Desde o início das operações militares ao redor da Venezuela, o Ministério da Saúde tem mobilizado diversas equipes, incluindo membros da Agência Brasileira de Apoio à Gestão do Sistema Único de Saúde (AgSUS), FNSUS e equipes de Saúde Indígena, para minimizar os impactos no SUS em território brasileiro.
Adicionalmente, o ministério se colocou à disposição da Organização Pan-Americana da Saúde (OPAS/OMS) para colaborar com ações de ajuda humanitária, caso necessário. “Estamos prontos para fornecer medicamentos e insumos para diálise, especialmente porque o principal centro de distribuição em La Guaira, na Venezuela, foi danificado pelo ataque”, enfatizou Padilha.
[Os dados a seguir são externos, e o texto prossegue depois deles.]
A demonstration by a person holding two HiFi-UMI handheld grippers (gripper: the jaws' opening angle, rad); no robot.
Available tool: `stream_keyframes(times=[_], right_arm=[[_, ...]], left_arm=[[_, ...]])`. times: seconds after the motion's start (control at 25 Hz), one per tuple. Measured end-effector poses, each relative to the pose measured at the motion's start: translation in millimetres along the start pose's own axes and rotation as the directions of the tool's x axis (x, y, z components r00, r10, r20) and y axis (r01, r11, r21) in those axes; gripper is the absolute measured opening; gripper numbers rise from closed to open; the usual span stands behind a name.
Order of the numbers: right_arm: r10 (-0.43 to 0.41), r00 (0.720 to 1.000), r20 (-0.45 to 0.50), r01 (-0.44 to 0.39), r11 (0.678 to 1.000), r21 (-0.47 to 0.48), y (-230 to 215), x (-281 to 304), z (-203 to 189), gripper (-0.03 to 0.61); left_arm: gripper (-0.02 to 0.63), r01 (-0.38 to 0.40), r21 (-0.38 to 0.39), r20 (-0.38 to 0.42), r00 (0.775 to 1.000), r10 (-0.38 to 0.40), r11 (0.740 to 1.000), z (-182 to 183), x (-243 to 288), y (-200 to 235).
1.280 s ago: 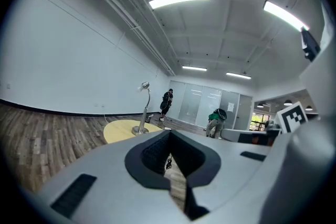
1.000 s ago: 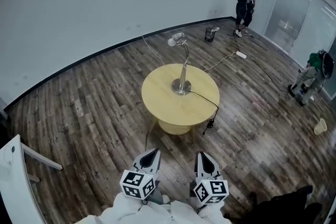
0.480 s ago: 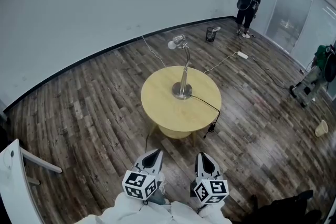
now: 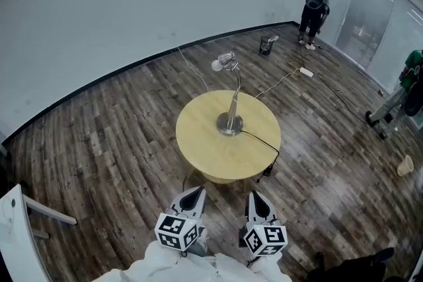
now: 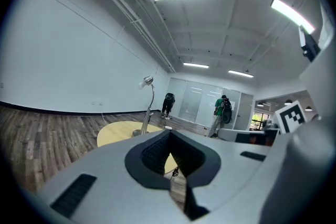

Fortalecimento da Operação Acolhida
A Operação Acolhida, que proporciona suporte aos migrantes, foi integralmente assumida pelo Ministério da Saúde em 2025, após a interrupção do financiamento das agências internacionais pelos Estados Unidos. Desde julho, com a implementação do Projeto Saúde nas Fronteiras, em colaboração com a AgSUS, o ministério conta com uma equipe permanente de 40 profissionais dedicados a atender e acolher migrantes nos abrigos de Pacaraima e Boa Vista. Desde o início do projeto, foram investidos cerca de R$ 900 mil em equipes e insumos.
O projeto Saúde nas Fronteiras é composto por equipes multiprofissionais, incluindo médicos, enfermeiros, técnicos de enfermagem, nutricionistas, psicólogos, assistentes sociais e mediadores interculturais. Eles atuam em espaços de alojamento e ocupações espontâneas, além de contar com técnicos de enfermagem e auxiliares administrativos focados na imunização dos migrantes.
Entre setembro e novembro de 2025, foram realizados mais de 5 mil atendimentos, sendo 2 mil na capital Boa Vista e 3 mil em Pacaraima. Nos anos de 2024 e 2025, o ministério aplicou aproximadamente 500 mil doses de vacinas como parte da Operação Acolhida. Em um cenário de emergência, o Ministério da Saúde se prepara para aumentar significativamente sua capacidade de atendimento no SUS, passando de três para nove equipes itinerantes dedicadas ao Saúde nas Fronteiras.
O Ministério da Saúde reafirma o compromisso do SUS como referência internacional na prestação de assistência médica integral a todas as pessoas em território nacional. Para os imigrantes que chegam a cidades próximas à fronteira, esse direito é garantido, independentemente do status migratório ou nacionalidade.